Large language models (LLMs), exemplified by ChatGPT, have gained considerable attention for their excellent natural language processing capabilities. Nonetheless, these LLMs present many challenges, particularly in the realm of trustworthiness. Therefore, ensuring the trustworthiness of LLMs emerges as an important topic. This paper introduces TrustLLM, a comprehensive study of trustworthiness in LLMs, including principles for different dimensions of trustworthiness, established benchmark, evaluation, and analysis of trustworthiness for mainstream LLMs, and discussion of open challenges and future directions. Specifically, we first propose a set of principles for trustworthy LLMs that span eight different dimensions. Based on these principles, we further establish a benchmark across six dimensions including truthfulness, safety, fairness, robustness, privacy, and machine ethics. We then present a study evaluating 16 mainstream LLMs in TrustLLM, consisting of over 30 datasets. Our findings firstly show that in general trustworthiness and utility (i.e., functional effectiveness) are positively related. Secondly, our observations reveal that proprietary LLMs generally outperform most open-source counterparts in terms of trustworthiness, raising concerns about the potential risks of widely accessible open-source LLMs. However, a few open-source LLMs come very close to proprietary ones.

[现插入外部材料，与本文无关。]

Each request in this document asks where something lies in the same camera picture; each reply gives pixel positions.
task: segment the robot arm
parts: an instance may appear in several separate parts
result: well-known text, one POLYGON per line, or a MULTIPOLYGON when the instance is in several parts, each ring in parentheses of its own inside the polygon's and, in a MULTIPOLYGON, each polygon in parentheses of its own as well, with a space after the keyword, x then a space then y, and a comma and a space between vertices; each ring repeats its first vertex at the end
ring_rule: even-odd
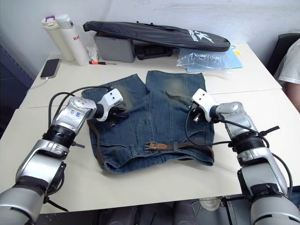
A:
POLYGON ((4 224, 33 224, 48 195, 62 182, 69 148, 86 120, 105 121, 110 109, 123 101, 117 89, 97 104, 72 97, 60 111, 43 138, 38 140, 21 163, 15 185, 0 194, 0 221, 4 224))
POLYGON ((230 147, 237 152, 242 167, 238 171, 241 190, 252 202, 251 224, 300 223, 299 210, 287 198, 284 176, 243 105, 240 102, 218 104, 202 89, 192 96, 192 102, 193 109, 203 111, 208 122, 225 122, 232 141, 230 147))

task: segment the denim shorts
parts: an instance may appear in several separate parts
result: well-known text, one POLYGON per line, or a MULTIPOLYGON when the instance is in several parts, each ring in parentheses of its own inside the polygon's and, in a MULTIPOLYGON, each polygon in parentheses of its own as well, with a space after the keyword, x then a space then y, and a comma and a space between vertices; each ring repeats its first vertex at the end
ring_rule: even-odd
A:
MULTIPOLYGON (((205 90, 205 80, 200 74, 170 74, 149 71, 146 84, 137 74, 104 84, 117 88, 124 98, 118 107, 130 113, 127 120, 98 122, 91 120, 97 129, 90 129, 90 139, 95 157, 97 136, 103 157, 102 169, 113 173, 128 173, 168 160, 193 159, 203 165, 213 165, 213 154, 199 147, 177 148, 178 143, 187 142, 185 119, 191 105, 192 95, 199 89, 205 90), (173 150, 145 151, 148 142, 173 144, 173 150)), ((94 88, 82 92, 84 98, 95 102, 101 100, 105 89, 94 88)), ((198 143, 212 143, 213 124, 204 118, 195 124, 188 120, 188 133, 198 143)))

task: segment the white water bottle
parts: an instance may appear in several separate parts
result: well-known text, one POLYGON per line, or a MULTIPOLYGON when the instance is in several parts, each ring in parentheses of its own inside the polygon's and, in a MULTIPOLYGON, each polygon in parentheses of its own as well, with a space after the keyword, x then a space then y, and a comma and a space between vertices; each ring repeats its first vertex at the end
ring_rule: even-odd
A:
POLYGON ((59 15, 56 18, 56 22, 61 29, 61 33, 64 36, 67 45, 71 49, 74 57, 77 60, 79 66, 86 66, 89 63, 88 54, 85 51, 83 43, 79 37, 79 34, 74 27, 74 24, 67 14, 59 15))
POLYGON ((74 61, 75 57, 72 54, 71 49, 63 37, 60 28, 57 25, 55 16, 47 16, 42 20, 43 28, 48 32, 49 36, 52 38, 53 42, 59 48, 61 54, 67 61, 74 61))

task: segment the belt buckle
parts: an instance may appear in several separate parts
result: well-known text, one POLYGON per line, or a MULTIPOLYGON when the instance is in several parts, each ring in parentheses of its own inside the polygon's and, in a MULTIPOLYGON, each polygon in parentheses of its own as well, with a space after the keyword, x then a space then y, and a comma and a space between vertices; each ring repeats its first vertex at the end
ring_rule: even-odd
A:
POLYGON ((158 143, 157 142, 147 142, 144 144, 144 151, 150 152, 150 151, 156 151, 158 149, 158 143))

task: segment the person
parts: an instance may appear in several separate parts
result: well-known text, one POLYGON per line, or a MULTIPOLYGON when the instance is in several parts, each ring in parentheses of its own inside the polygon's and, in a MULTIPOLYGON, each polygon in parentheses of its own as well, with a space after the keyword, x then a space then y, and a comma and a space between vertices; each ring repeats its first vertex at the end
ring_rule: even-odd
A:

Thirdly, it is important to note that some LLMs may be overly calibrated towards exhibiting trustworthiness, to the extent that they compromise their utility by mistakenly treating benign prompts as harmful and consequently not responding. Finally, we emphasize the importance of ensuring transparency not only in the models themselves but also in the technologies that underpin trustworthiness. Knowing the specific trustworthy technologies that have been employed is crucial for analyzing their effectiveness.